“开车,”怒喝声在迈巴赫的后座响起,江戈识相升起挡板,启动车子离开。
去哪儿也没说,那就往公司开。
“你想干什么?”温瑾被他塞进车里,一把甩开沈寻舟落在自己胳膊上的手。
男人凝着她,视线乌沉沉的压着她。
浑身上下的每一个毛孔都在冒着隐忍的气息。
周身的隐忍,让人一眼望穿。
正当温瑾以为一场争吵即将展开时,却见沈寻舟胸腔狠狠起伏,又急速落下,未出声的叹息起落极快。
打火机的声音在车厢里响起时,
温瑾一惊。
他上辈子,不抽烟。
为什么这辈子。。。。。。。。。变了那么多?
两口烟下去,沈寻舟情绪平稳了许多,侧眸望了眼温瑾,苦恼轻笑:“我也不知道我想干什么,明明知道你不想看见我,却想往你跟前凑,明明知道你不爱我了,却还是想挣扎,我就像是一条原本生活在岸上的两栖兽,被你拉进水里,又丢回岸上,现如今的我,在岸上挣扎,想再度回到水里,每每靠近水边就会被你无情的踹回去。”

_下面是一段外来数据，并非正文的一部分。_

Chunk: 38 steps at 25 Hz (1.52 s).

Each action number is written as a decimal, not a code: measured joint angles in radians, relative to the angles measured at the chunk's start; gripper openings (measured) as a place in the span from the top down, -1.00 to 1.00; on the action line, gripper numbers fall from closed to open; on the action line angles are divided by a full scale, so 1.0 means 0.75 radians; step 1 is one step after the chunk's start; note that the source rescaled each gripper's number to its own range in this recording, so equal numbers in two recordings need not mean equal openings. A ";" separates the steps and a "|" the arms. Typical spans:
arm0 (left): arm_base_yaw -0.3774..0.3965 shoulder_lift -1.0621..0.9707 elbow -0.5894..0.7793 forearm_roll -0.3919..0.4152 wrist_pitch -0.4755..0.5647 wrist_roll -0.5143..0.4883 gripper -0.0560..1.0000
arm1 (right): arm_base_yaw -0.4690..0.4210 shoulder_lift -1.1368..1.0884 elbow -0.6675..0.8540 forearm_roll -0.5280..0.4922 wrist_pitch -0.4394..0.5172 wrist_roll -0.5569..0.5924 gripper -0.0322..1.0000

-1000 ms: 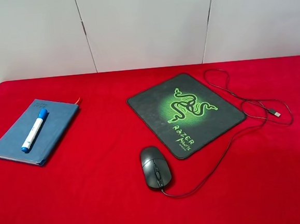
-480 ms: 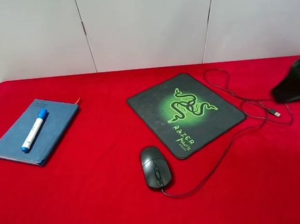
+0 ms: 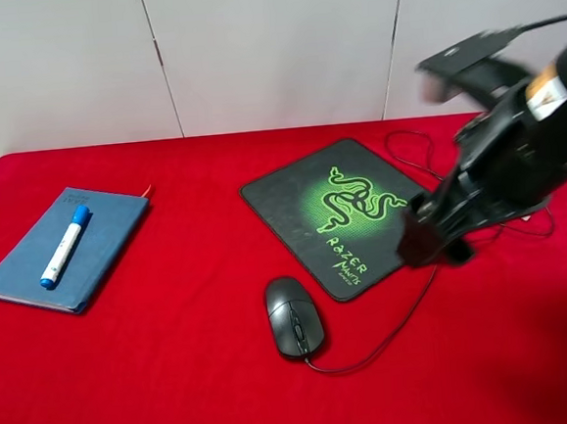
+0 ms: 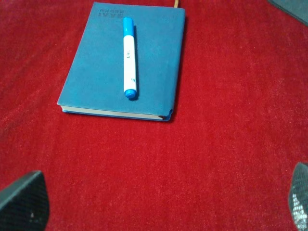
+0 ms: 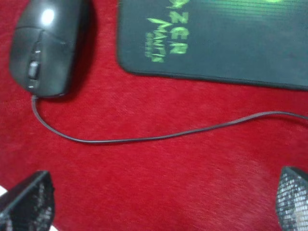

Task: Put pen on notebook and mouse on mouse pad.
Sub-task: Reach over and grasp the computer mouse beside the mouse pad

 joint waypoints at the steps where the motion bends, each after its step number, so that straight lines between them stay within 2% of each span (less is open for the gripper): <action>1: 0.000 0.000 0.000 0.000 0.000 0.000 -1.00 | 0.025 0.029 0.000 0.005 -0.016 0.021 -1.00; 8: 0.000 0.000 0.000 0.000 0.000 0.000 -1.00 | 0.170 0.210 0.000 0.056 -0.142 0.173 -1.00; 20: 0.000 0.000 0.000 0.000 0.000 0.000 -1.00 | 0.176 0.503 -0.022 0.194 -0.361 0.310 -1.00; 24: 0.000 0.000 0.000 0.000 0.000 0.000 -1.00 | 0.176 0.619 -0.133 0.199 -0.351 0.338 -1.00; 30: 0.000 0.000 0.000 0.000 0.000 0.000 -1.00 | 0.176 0.799 -0.338 0.181 -0.261 0.413 -1.00; 38: 0.000 0.000 0.000 0.000 0.000 0.003 -1.00 | 0.176 0.898 -0.426 0.191 -0.262 0.465 -1.00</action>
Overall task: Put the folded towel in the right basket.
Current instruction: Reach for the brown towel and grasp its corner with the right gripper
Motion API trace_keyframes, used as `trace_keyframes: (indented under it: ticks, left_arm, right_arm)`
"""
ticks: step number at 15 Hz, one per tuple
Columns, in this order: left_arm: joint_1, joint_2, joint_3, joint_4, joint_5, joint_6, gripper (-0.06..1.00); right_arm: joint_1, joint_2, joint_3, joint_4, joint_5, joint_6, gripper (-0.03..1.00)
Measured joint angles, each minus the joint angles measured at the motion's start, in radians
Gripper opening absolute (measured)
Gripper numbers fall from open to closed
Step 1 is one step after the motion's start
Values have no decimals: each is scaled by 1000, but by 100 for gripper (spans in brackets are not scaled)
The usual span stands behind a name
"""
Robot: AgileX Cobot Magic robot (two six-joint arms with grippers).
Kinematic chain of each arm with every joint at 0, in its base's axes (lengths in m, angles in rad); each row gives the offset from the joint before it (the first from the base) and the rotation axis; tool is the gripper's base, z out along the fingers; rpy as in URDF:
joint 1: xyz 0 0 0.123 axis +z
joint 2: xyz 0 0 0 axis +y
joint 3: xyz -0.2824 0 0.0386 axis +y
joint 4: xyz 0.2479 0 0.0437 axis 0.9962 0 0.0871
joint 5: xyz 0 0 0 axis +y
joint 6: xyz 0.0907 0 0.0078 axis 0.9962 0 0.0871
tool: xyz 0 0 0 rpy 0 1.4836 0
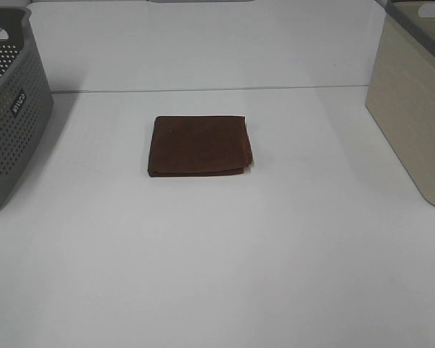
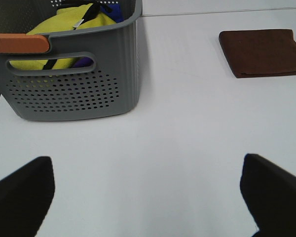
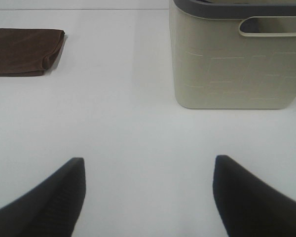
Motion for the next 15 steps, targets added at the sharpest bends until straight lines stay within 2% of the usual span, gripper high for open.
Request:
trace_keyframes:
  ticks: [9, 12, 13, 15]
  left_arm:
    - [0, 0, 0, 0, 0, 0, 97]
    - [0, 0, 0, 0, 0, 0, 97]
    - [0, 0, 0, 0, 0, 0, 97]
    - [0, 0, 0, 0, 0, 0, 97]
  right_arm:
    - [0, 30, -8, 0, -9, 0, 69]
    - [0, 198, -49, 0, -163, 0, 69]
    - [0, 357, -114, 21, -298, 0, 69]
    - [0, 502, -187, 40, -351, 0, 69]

“温瑾,你知道我有多可怜吗?”沈寻舟说着,嗓音微微哽咽,男人的尊严迫使他不敢露出分毫脆弱,抬手吸了口烟掩饰自己的情绪:“你抽身离开的干干脆脆,可曾想过我为你湿身?”
男人眼中隐忍的猩红像是根刺扎进她的心里,温瑾不敢不看他,微微侧眸躲避自己的情绪:“迟来的神情比草贱。”
沈寻舟夹着烟狠狠吸了口气:“是深情比草贱,还是我贱?”
“有用吗?我爱你的时候你不爱我,看着你身边的朋友无情的嘲笑我,欺辱我,现如今跟我说爱?爱什么?爱我卑微?爱我下贱?”